In Figure 8, it was observed that INH (pH 6.7), at concentrations higher than 0.4 mm, results in a colour change to blue. However, the observed colour change was not due to the mycobacterial load because a plus sign (+) was recorded for the presence and a minus sign (-) for the absence of MTB in these wells.

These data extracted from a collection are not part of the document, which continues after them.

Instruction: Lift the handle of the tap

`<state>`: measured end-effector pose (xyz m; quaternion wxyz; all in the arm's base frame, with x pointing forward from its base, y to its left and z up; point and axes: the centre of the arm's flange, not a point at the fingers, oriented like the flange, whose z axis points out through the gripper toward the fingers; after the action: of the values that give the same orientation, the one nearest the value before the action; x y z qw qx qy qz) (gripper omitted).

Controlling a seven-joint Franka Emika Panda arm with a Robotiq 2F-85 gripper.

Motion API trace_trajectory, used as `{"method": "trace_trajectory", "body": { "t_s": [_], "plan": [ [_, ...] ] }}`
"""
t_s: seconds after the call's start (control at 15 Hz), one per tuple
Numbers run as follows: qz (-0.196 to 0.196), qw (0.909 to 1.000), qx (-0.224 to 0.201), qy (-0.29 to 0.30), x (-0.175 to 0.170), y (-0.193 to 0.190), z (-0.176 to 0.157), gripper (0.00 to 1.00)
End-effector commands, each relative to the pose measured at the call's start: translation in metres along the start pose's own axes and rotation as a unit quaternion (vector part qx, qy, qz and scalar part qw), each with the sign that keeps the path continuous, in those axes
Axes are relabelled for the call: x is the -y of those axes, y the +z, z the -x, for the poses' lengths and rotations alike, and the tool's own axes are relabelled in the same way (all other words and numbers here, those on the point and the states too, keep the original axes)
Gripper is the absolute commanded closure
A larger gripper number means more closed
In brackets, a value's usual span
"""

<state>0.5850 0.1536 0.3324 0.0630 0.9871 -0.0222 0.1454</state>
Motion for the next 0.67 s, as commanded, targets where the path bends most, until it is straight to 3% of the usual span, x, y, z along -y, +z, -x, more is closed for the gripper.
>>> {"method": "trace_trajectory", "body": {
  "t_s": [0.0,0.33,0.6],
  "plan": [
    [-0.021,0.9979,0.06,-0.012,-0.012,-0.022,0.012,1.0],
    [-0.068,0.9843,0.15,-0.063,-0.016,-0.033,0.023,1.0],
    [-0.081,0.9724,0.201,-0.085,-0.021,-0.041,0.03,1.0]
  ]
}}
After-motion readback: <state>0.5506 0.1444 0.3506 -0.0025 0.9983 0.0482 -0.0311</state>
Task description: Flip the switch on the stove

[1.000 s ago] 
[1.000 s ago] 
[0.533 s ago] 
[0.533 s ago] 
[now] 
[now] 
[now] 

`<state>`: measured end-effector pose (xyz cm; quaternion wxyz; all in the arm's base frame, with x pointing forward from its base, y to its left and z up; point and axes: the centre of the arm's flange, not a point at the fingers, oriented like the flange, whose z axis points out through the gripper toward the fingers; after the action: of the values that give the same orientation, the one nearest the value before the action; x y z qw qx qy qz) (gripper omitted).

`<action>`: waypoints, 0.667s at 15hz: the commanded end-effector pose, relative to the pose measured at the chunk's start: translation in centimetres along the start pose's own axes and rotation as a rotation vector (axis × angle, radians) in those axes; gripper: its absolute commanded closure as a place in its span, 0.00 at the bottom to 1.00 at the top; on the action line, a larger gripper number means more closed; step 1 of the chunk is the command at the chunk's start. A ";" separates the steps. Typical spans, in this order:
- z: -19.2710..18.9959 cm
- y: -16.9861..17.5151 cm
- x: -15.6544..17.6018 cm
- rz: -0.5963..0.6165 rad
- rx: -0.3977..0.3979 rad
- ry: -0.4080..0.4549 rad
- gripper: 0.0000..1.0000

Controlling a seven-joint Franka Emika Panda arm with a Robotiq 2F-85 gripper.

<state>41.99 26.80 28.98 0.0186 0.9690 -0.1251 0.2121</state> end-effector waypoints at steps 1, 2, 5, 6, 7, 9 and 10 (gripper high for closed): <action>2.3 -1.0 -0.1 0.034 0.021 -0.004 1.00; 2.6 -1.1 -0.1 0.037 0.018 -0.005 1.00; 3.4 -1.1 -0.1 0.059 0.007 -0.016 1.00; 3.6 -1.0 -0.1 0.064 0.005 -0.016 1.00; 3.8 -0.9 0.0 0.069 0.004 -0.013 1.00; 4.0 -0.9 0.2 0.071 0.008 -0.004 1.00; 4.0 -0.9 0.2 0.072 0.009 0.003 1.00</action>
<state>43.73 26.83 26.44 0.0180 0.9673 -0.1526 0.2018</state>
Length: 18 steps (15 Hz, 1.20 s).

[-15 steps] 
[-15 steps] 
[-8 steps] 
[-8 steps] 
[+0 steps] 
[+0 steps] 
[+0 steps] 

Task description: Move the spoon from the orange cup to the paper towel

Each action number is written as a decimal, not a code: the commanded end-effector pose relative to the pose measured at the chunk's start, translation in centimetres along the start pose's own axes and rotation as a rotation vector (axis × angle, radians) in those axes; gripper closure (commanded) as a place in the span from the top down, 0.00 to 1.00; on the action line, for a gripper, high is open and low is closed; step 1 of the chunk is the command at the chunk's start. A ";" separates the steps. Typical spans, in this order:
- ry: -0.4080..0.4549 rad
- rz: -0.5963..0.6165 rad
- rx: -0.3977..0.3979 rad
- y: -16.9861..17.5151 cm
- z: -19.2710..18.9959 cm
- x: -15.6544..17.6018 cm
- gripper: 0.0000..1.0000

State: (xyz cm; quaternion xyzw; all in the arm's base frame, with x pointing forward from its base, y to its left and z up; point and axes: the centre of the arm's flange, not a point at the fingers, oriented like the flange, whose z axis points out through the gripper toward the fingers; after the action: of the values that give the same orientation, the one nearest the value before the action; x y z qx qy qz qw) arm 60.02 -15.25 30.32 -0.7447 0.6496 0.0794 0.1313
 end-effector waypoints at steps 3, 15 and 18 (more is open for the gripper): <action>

Acidic pH favours the inhibition of MTB growth. PZA is a first-line antituberculosis drug; its mechanism of action comprises acidifying the intracellular medium of MTB followed by the hydrolysis of PZA to POA by way of the enzyme pyrazinamide. On the other hand, INH induces the production of reactive species, thereby enabling the inhibition of biosynthetic enzymes involved in the synthesis of lipids and nucleic acids [40], [41]. Peterson et ai. (2015) reported that the INH mechanism of action is not influenced by acidic or basic pH [42]. Nevertheless, in this study, we were able to determine that, at an acidic pH (pH = 6.0), the antimycobacterial activity of PZA was relatively favourable compared to that of INH and that pH did not influence the antimycobacterial activity of PZA. However, PZA reduced the metabolic activity of MTB at pH 6.7 without affecting its proliferation; the same effect was observed with 0.007 mM INH at pH 6.0. In contrast, compound 2 showed a better response than PZA and INH. It was determined that its MIC was equal to that of INH and, at a lower concentration, to that of PZA, thereby affecting cell proliferation metabolic activity of MTB. However, it should be noted that lower concentrations of compound 2 were not used, which would be of interest in determining if the MIC is less than 0.025 mM.
Conclusions
The synthesis of compounds 1 and 2 was achieved by way of an ultrasound-assisted reaction and solvent-free procedures (environmentally friendly conditions), which minimised the reaction time to 1 h and resulted in 75% and 60% yields. The chemical structures were elucidated using 1H NMR, 13C NMR, and HSQC, and the results corroborated the spectroscopic data reported in the literature [28]. According to the results obtained by TEMA, the hybrid (compound 2) presented a MIC of 0.025 mM at pH 6.0 and 6.7 against MBT H37Rv. The MIC values at pH 6.7 obtained for the combination (compound 2) provide an equal and better perspective of its potential activity in comparison to INH (MIC = 0.025 mM) and PZA (MIC = 0.8 mM). Nevertheless, both compounds exhibit less activity than INH at pH 6.0.